5. On a careful consideration of the submissions made by the Appellant and on examination of the documents submitted by them, I find that as rightly pointed out by them this is not a case of refund of Cenvat Credit or rebate of excise duty (input stage rebate) but a case of refund of duty paid by mistake. In so far as the export of goods is concerned not doubt the Appellant had procured duty free material but (under Notification No.43/2001) and it appears based on the input out norms/ratio, the department came to the conclusion that the Appellant had used certain excess quantity of raw material in the production of goods exported by them (The Appellant had also taken Cenvat Credit of the duty paid by them on such inputs purchased by them). Even after the Appellant took a stand before the authorities that there is no bar to use such duty paid goods along with duty free input for production and export of goods, the departmental officers on a wrong interpretation have forced the Appellant to pay the excise duty involved on the quantity of duty paid Polyester Fibre & Viscose Fibre used in the production of exported goods as if such usage is not permissible and that the Appellant have to pay the excise duty on such excess goods (even though they are in nature of duty paid goods procured by Appellant) used in production of export goods. At least when the Appellant applied for refund the department/Adjudicating Authority should have been courteous enough to examine the matter carefully and should have allowed the claim but the learned Adjudicating Authority had rejected the claim on the ground that the Appellant have neither followed any procedure nor have fulfilled the conditions under the said Notification (Notification under Rule 18 of the Central Excise Rules, 2002). It is crystal clear from the material available on record that what was claimed as refund was not a refund on account of export of goods (input stage rebate) or refund claimed under Cenvat Credit Rules, but a refund of excise duty paid unnecessarily due to insistence of the officers based on a wrong interpretation of the matter.
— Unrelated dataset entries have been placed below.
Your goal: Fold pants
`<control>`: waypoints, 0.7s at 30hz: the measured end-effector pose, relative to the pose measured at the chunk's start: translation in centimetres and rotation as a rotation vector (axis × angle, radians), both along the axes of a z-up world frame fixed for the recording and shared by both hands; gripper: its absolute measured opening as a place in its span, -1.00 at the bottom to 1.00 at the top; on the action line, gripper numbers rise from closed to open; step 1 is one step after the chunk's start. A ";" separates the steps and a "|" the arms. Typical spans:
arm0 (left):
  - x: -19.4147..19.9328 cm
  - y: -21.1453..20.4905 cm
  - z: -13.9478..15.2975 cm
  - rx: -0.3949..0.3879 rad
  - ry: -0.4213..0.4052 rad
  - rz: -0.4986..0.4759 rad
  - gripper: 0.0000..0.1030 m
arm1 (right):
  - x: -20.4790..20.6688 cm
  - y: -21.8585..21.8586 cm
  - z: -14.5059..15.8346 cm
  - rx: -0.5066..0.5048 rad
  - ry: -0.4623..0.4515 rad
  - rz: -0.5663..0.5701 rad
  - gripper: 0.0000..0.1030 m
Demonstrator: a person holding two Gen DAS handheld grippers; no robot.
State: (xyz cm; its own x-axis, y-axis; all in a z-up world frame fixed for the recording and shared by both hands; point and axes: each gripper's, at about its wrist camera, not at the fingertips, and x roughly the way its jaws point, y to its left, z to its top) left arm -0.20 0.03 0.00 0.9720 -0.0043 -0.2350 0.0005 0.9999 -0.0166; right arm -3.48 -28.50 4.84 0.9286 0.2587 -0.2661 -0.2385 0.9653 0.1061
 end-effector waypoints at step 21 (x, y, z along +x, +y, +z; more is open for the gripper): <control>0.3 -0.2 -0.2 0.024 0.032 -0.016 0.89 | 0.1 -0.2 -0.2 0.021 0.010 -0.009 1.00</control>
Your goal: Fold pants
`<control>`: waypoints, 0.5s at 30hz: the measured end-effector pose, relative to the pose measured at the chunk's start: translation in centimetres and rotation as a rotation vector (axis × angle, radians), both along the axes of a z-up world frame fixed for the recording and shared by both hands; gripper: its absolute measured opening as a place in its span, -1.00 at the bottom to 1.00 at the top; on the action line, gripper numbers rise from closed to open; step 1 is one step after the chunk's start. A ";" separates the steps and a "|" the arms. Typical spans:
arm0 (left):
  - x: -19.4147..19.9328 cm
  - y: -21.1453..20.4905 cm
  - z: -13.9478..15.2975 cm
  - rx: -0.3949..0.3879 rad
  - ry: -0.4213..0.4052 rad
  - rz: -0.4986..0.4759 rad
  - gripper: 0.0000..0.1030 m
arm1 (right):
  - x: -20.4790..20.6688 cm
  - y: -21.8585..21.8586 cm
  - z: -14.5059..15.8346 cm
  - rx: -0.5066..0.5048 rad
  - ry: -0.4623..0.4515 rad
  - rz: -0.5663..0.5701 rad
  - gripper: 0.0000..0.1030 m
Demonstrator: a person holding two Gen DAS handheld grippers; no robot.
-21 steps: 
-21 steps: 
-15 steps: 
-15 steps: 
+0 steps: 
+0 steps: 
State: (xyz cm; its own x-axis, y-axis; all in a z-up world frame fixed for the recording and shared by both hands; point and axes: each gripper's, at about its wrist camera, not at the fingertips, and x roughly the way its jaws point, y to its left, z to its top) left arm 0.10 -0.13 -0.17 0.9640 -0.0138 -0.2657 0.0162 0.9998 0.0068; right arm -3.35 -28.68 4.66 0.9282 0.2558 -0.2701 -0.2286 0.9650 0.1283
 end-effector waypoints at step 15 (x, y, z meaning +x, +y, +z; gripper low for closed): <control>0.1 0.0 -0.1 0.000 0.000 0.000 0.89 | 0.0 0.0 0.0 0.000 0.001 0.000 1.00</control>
Under the circumstances, I have no hesitation in holding that the rejection of the claim vide the impugned order is absolutely wrong and I hold that they are very much eligible to the refund of duty claimed by them.

4. Ld. SDR reiterated the grounds of appeal.

5. I have carefully considered the submissions and perused the records. At the outset, it is to be noted that SION norms are based on average consumption in the industry. The actual consumption by any manufacturer could be more or less. If the variation is very wide then it definitely calls for investigation. However, no presumption can be made that excess raw materials have been used merely because the quantity is in excess of SION norms. In the present case, certain presumptions have been made that the raw materials procured is in excess of the requirement merely based on SION norms. The respondents have used certain quantities of duty-paid Cenvatable inputs in the manufacture of export products. There is no dispute about export of the final products. The inputs going into export product need not suffer duty. It could be procured duty-free or if it was duty-paid, the same can be taken as Cenvat Credit. The said Cenvat Credit is useable for paying duty on the goods cleared to the domestic market or the same is eligible as refund. Under these circumstances, the order of the Commissioner (Appeals) holding that the refund claim is admissible cannot be faulted.

6. In view of the above, the appeal by the Department is rejected. The cross objection, which is merely in support of the order of the Commissioner (Appeals) is also disposed of.

Order dictated & pronounced in open court on 29.12.2009.

( M. Veeraiyan ) Member (Technical) Ckp.